Le devenir de l’Ukraine est aujourd’hui à la croisée des chemins. En cas de victoire de
la Russie, le danger ne se limiterait pas à l’Ukraine. Nous pouvons penser que Poutine
poursuivrait son avantage en attaquant des pays voisins. La Moldavie et la Géorgie sont
en première ligne. D’autres pays, même dans l’OTAN, ne sont pas à l’abri. C’est le cas
des pays baltes et de la Finlande. N’oublions pas les menaces récentes de Poutine à
l’égard de Kaja Kallas, la Première ministre estonienne. Plus largement, à travers le
conflit en Ukraine, ce sont les démocraties qui sont en danger au plan européen, voire
mondial. Poutine est loin d’être isolé. Parmi ses alliés, figurent la Corée du Nord et
l’Iran ainsi qu’un certain Donald Trump qui n’a pas hésité à laisser entrevoir un
désengagement américain de l’OTAN et même à encourager Poutine d’attaquer
l’Europe elle-même. Force est de constater que les sanctions contre la Russie sont loin
de suffire. Il devient urgent de mettre les bouchées doubles en faveur de l’armement de
l’Ukraine à l’heure celui-ci fait cruellement défaut. C’est ce que vient de faire le
Danemark en transférant toute son artillerie à l’Ukraine.

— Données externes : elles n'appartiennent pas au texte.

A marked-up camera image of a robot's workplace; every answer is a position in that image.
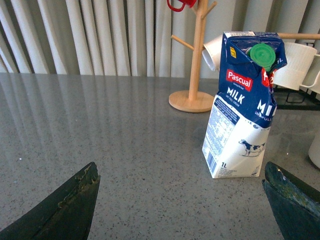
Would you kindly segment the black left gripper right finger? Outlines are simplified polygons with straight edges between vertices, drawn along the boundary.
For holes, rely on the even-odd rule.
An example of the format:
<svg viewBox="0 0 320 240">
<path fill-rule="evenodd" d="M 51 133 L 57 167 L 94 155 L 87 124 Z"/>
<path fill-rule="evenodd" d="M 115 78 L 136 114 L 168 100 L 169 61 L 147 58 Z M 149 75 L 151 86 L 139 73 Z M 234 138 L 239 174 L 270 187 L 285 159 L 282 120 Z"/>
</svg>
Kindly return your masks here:
<svg viewBox="0 0 320 240">
<path fill-rule="evenodd" d="M 320 238 L 320 192 L 269 161 L 262 187 L 285 240 Z"/>
</svg>

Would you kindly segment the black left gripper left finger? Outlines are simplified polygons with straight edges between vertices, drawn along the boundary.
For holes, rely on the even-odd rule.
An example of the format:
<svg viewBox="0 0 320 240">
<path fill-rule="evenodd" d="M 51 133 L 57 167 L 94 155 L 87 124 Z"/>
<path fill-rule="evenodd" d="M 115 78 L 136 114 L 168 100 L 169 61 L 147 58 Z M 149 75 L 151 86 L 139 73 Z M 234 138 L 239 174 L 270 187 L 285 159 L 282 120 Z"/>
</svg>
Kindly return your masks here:
<svg viewBox="0 0 320 240">
<path fill-rule="evenodd" d="M 88 163 L 21 218 L 0 232 L 2 240 L 86 240 L 101 177 Z"/>
</svg>

Dans ce contexte difficile, l’Europe n’a pas le choix. La construction progressive d’une
Europe de la défense s’avère chaque jour nécessaire. Ce serait un élément clé pour que
l’Union européenne devienne une puissance politique. Cela ne se décrète bien sûr pas.
Une réflexion entre Etats membres sur la mise en commun de moyens, comme cela a
été fait à bon escient pour les vaccins anti-Covid, serait d’ores et déjà judicieuse. Il
manque encore une volonté politique forte. La possibilité, évoquée par la présidente de
la Commission européenne, de nommer à l’avenir un commissaire à la défense
constitue néanmoins un signal prometteur.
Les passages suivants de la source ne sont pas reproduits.